RECORD EXTRACTS =
━━━━━━━━━━━━━━━━
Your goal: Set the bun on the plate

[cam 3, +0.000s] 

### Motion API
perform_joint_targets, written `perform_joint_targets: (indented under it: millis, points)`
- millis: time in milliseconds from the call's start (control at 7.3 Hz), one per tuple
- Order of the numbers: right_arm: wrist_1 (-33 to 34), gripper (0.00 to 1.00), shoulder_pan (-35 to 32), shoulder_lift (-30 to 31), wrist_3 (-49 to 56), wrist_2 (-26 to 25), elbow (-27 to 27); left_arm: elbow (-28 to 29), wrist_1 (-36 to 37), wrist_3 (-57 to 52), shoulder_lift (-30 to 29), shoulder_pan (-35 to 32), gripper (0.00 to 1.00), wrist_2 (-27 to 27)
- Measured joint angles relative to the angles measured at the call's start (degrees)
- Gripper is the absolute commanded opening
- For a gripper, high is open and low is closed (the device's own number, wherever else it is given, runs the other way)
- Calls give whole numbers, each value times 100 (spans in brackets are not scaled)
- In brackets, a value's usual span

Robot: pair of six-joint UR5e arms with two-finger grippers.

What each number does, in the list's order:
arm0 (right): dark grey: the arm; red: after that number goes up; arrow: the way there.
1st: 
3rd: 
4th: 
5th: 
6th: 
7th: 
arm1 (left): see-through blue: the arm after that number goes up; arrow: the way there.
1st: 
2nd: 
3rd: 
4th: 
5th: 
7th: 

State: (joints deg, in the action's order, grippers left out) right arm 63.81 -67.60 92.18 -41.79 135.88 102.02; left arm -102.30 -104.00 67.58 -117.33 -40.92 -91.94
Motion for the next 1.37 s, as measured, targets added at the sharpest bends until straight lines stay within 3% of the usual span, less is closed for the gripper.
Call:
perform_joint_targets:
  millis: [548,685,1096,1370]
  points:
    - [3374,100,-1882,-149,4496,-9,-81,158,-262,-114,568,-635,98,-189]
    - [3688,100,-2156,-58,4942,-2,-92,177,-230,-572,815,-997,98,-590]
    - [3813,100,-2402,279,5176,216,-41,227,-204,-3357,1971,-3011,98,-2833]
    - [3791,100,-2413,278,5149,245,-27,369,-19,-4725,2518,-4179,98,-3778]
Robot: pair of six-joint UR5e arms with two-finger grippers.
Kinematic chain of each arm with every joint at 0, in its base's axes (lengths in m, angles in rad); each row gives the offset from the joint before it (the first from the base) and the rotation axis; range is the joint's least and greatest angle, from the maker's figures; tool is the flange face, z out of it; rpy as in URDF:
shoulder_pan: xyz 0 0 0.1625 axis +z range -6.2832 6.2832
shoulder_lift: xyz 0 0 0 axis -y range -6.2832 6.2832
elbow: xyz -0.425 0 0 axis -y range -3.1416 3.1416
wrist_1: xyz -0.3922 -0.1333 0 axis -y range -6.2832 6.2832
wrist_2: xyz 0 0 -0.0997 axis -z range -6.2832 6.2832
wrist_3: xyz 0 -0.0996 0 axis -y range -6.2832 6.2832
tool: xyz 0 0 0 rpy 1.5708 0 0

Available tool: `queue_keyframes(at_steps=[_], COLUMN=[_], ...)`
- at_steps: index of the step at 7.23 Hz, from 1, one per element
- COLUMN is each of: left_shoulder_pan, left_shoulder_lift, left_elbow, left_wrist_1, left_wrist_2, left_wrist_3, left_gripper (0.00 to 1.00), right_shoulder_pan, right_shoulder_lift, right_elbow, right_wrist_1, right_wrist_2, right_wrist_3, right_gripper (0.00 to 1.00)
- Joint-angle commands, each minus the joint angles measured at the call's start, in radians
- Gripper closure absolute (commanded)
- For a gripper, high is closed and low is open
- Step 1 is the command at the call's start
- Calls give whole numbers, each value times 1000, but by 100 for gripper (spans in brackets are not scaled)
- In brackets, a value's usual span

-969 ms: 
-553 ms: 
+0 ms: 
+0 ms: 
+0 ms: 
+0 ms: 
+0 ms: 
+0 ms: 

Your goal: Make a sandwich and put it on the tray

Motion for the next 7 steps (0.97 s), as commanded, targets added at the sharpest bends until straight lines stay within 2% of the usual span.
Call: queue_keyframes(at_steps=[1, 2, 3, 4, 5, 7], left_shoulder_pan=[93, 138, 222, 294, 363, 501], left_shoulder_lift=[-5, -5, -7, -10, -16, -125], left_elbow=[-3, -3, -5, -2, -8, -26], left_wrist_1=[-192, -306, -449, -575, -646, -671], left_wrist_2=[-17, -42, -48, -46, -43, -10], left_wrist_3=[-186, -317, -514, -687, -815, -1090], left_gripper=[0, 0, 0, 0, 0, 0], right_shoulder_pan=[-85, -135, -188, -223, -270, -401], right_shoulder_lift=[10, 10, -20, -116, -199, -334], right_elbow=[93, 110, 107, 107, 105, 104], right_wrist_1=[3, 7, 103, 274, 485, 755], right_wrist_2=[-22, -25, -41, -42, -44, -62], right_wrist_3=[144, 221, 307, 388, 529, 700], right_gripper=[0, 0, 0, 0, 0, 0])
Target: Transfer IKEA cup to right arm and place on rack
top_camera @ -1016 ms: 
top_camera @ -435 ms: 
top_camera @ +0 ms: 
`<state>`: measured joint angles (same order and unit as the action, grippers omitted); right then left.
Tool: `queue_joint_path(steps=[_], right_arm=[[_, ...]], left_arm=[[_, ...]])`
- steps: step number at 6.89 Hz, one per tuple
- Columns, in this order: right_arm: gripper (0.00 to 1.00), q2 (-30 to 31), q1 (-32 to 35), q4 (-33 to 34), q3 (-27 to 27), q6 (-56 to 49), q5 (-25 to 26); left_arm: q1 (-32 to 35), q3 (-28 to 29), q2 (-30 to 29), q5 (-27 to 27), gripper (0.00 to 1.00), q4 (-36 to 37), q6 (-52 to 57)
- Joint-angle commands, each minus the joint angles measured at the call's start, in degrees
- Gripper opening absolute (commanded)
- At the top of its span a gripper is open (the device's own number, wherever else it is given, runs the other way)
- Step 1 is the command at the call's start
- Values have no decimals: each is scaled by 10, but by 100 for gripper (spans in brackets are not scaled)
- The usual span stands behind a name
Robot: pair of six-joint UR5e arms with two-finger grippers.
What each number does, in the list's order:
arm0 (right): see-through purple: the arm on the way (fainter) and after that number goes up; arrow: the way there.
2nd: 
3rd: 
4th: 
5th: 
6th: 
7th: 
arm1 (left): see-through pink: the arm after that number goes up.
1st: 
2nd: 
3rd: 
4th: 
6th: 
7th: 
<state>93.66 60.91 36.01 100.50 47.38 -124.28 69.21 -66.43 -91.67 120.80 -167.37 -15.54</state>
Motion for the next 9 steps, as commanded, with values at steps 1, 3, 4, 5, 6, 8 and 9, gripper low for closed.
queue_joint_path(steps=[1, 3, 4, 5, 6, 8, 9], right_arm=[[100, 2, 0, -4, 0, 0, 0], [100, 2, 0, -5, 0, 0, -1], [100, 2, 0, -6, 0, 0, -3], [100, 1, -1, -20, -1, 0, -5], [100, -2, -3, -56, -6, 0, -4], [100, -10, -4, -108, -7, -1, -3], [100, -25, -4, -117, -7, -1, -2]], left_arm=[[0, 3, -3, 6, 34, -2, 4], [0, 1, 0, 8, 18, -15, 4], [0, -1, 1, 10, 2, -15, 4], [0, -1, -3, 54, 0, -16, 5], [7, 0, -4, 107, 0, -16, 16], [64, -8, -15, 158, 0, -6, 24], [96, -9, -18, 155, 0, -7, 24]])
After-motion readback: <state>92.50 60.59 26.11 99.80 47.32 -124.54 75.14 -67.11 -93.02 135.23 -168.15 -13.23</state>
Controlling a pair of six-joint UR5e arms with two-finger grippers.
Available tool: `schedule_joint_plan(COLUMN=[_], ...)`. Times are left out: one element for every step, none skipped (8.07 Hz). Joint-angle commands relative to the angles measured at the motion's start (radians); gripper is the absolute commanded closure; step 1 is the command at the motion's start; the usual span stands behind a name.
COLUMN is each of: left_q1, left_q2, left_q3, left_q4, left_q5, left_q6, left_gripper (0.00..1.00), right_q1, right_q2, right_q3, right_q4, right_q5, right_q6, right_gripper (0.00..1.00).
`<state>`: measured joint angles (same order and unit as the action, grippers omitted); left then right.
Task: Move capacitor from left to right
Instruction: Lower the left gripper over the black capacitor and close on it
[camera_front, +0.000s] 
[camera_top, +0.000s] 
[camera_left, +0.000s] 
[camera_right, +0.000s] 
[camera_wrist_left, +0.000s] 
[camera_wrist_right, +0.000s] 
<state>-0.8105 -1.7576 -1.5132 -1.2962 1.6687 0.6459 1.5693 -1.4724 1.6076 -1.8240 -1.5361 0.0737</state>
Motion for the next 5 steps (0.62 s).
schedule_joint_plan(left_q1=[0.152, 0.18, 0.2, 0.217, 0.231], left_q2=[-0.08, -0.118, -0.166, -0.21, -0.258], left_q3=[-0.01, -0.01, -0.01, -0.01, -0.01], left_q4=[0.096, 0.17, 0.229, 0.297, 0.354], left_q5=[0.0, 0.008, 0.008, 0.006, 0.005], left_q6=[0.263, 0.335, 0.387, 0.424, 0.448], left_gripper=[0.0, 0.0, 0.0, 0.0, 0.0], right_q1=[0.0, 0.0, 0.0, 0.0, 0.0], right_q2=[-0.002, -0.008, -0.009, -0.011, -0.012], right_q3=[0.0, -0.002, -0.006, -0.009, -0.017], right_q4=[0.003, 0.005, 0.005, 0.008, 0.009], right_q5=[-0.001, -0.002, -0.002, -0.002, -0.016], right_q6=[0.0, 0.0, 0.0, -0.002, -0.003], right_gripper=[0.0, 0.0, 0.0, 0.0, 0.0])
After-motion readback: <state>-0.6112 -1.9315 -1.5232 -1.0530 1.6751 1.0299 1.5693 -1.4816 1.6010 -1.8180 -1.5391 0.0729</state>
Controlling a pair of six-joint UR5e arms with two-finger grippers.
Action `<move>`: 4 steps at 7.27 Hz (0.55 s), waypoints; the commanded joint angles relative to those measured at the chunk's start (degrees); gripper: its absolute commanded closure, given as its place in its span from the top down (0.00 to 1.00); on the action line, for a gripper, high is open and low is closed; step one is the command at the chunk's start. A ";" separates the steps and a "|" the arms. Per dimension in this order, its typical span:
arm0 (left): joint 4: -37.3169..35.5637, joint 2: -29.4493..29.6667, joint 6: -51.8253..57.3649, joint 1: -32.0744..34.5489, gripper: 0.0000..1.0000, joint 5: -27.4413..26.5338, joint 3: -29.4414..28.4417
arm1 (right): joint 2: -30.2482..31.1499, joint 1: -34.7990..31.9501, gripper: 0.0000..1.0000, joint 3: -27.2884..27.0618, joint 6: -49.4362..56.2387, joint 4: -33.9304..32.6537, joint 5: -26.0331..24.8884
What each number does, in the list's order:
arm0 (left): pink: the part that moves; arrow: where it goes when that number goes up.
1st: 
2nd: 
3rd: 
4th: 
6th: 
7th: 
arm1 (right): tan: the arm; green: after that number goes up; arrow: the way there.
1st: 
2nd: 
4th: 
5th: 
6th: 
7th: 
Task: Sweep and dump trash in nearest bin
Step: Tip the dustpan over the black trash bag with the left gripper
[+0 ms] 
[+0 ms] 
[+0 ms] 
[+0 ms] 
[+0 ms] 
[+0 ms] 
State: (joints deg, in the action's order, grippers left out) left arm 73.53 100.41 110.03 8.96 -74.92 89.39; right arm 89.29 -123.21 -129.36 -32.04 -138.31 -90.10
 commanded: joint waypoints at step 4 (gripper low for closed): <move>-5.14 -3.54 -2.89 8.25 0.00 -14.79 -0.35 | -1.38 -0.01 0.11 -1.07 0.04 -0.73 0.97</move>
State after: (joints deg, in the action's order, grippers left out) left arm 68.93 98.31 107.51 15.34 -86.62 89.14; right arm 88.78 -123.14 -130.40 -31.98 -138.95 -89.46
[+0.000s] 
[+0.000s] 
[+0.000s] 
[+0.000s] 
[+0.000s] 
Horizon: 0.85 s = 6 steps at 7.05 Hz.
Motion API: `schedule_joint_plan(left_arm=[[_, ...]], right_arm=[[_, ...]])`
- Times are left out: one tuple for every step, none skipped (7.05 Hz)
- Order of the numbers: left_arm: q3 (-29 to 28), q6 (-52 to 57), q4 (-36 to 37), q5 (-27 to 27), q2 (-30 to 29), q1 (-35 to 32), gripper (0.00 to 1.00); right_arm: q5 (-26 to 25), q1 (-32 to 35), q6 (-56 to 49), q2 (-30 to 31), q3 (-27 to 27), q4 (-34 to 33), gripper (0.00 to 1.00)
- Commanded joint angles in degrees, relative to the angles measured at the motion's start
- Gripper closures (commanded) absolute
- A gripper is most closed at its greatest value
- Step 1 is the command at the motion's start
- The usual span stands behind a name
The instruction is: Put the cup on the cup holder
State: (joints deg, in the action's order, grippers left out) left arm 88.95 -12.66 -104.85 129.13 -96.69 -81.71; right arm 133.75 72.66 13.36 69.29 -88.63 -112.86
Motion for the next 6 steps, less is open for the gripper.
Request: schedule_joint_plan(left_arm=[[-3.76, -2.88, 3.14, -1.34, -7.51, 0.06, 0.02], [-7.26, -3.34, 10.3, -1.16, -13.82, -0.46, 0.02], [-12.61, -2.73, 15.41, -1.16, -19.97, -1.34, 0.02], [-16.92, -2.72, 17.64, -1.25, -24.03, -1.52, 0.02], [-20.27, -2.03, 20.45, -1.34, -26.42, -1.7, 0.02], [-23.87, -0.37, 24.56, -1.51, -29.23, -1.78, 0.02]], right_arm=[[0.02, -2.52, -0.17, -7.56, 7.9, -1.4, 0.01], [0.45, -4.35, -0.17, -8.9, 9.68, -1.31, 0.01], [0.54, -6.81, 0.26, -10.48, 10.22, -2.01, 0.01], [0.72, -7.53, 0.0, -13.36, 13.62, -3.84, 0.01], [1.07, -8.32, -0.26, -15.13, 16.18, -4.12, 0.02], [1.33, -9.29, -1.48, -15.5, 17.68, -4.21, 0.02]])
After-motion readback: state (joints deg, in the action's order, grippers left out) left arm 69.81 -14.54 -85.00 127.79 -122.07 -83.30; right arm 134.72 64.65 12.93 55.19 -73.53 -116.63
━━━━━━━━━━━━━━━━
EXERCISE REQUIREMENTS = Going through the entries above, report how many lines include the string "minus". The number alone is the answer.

EXERCISE SOLUTION = 2